Finally, BlackBerry Limited has signed an agreement to sell to a consortium led by Prem Watsa’s Fairfax Holdings. The timing of the announcement is ironic because over the weekend the world’s incredulous eyes were on BotchBerry as the former leader, which has floundered for years as a hardware innovator, lost the plot as a software supplier as well. The launch of the BBM messenger to competing mobile platforms had to be rolled back when an unauthorised app on Google Play brought unexpected traffic to BlackBerry Limited's servers. What, BlackBerry didn’t know that Android has an open ecosystem?
Briefly, the company tried to snatch dignity from the jaws of ignominy with the ‘thank you for crashing our servers’ manoeuvre, which used to be popular with start-ups in the 1990s. If you couldn’t scale up and your service flaked out, you claimed an overwhelming response to your product. But, in 2013, when server farms, multiple redundancies and the cloud are behind every product, such petty deceptions are underwhelming.
But thanks to the BBM release drama, BlackBerry Limited did not have to face some curious questions which were in the air. The company had released its second quarter results on Friday, a time-honoured strategy to dilute coverage, since business readers are less attentive over the weekend and publications show their softer side.
There was much to hide here. Revenue stood at $1.6 billion, half of what analysts expected. Costs are to be halved by 2015, trammelling growth, and the Wall Street Journal has reported 40% job cuts. About 5.9 million smartphones were sold. In contrast, Apple shipped 9 million units of two new iPhone models within the first weekend of release and reported 200 million devices upgraded to the new iOS 7.
Research in Motion had been a hardware leader with a firm grip on the enterprise segment. What does it say about BlackBerry Limited's conviction of its competence in hardware when it is willing to release its software products to users of other hardware platforms? Of course, the BBM would be snapped up, especially by people who have never used BlackBerry and want to know what the mystique was all about. But can a messaging service be monetised to any great extent? After the Whatsapp and Facebook Messengers, well after every operating system, for mobile and PC, has unified messaging, do you really need BBM? Besides, with its USP heavily eroded, not by technological progress but by geopolitics, BBM is not what it used to be.
The USP of BlackBerry Limited was the promise of watertight, airtight security in messaging, email and file transfers. Once upon a time, this worked as advertised—almost. The whole world’s BBM traffic ran through secure servers in Canada, with the company claiming that even its own machines could not snoop on traffic, never mind governments or hackers. The promise of end-to-end security made BlackBerry Limited indispensable for the enterprise—transnational corporations, research organisations, government. But the promise of cheap, private, real time communications worldwide also made it indispensable for terrorists, contraband traders, money launderers and gangsters, and governments seeking to enforce the law and protect their civilians began to demand access to traffic. India was the turning point in 2010, with the government prepared to shut down BlackBerry Limited services if it was denied access. Other countries like Algeria, the UAE, Lebanon and Indonesia had also set up a clamour but India was the decisive market.

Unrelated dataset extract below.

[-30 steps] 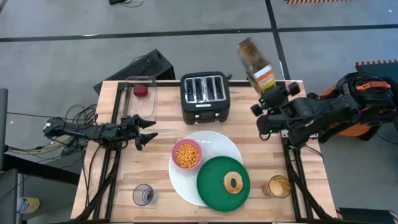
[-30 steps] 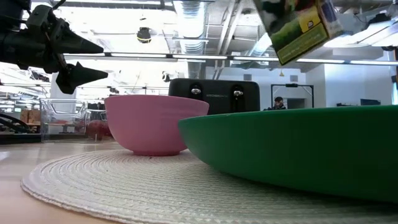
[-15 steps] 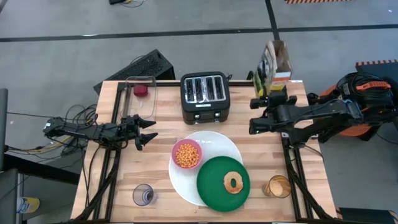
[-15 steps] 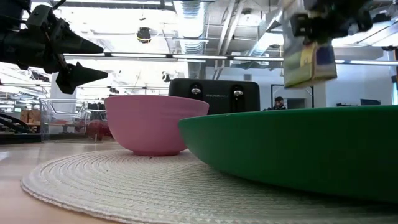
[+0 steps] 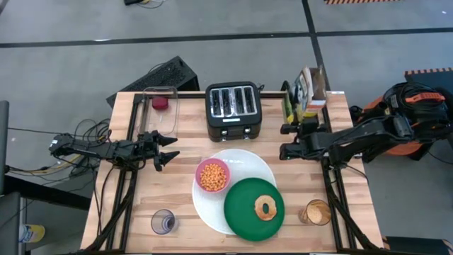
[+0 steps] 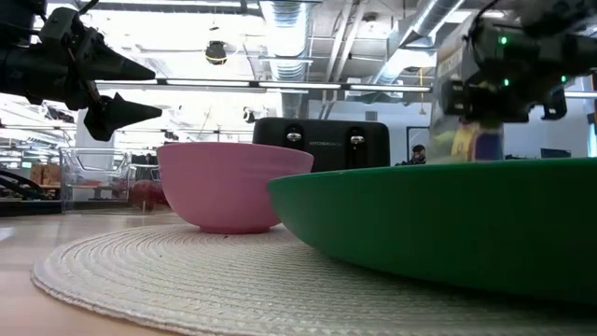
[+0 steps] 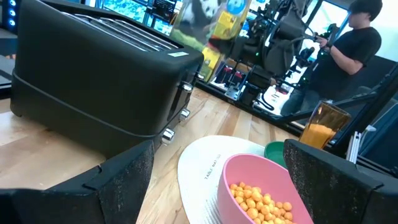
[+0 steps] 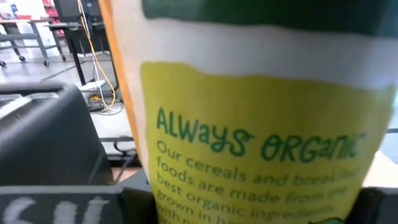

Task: Arrange a breakfast setting
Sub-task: Pour the cereal from the cereal box into the pink bowl

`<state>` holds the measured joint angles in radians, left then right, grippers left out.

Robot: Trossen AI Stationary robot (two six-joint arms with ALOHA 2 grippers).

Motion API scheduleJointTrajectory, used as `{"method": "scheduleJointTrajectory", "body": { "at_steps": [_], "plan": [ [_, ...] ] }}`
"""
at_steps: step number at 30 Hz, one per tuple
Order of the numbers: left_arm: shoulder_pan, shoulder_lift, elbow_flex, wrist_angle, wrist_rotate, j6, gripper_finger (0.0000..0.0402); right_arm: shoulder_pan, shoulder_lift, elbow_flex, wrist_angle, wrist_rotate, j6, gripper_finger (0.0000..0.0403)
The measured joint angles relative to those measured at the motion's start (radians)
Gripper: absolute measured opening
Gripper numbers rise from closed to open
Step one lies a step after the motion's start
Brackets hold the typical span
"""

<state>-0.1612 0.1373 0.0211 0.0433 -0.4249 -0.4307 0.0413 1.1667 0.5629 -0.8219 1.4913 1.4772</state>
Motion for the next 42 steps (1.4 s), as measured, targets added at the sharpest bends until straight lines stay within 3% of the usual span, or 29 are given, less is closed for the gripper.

Research in Motion capitulated to save one of its most promising markets of the time but how much access Indian agencies enjoy remains unclear, amidst claims and counterclaims. It appears to be a compromise—setting up a server in India to comply with regulations, thus avoiding having to share encryption keys which BlackBerry Limited claims it does not have—and a pall of smokescreens may be useful for both parties.
Interestingly, while this step was read as a compromise on a core aspect of service quality and everyone with access to a word processor harangued India for wanting to snoop on its citizens, they missed an even bigger elephant in the room. The US, which has reason to be the most security-obsessed nation on earth, has never demanded anything of BlackBerry. This suggests that it has always had the technical, legal or contractual ability to read traffic. Or, to put it another way, perhaps BlackBerry Limited traffic has never been secure from all eyes.
How will the Fairfax-led consortium steer BlackBerry Limited, which it is buying for a tiny fraction of its possible value—with a $75 billion discount, by one reckoning? Assuming that the buyers knew about the proposals to slash jobs and overheads in Friday’s report, they may want to focus on services rather than hardware. The returns would be limited, but so would the risk be limited. What next, a Whatsapp buyout?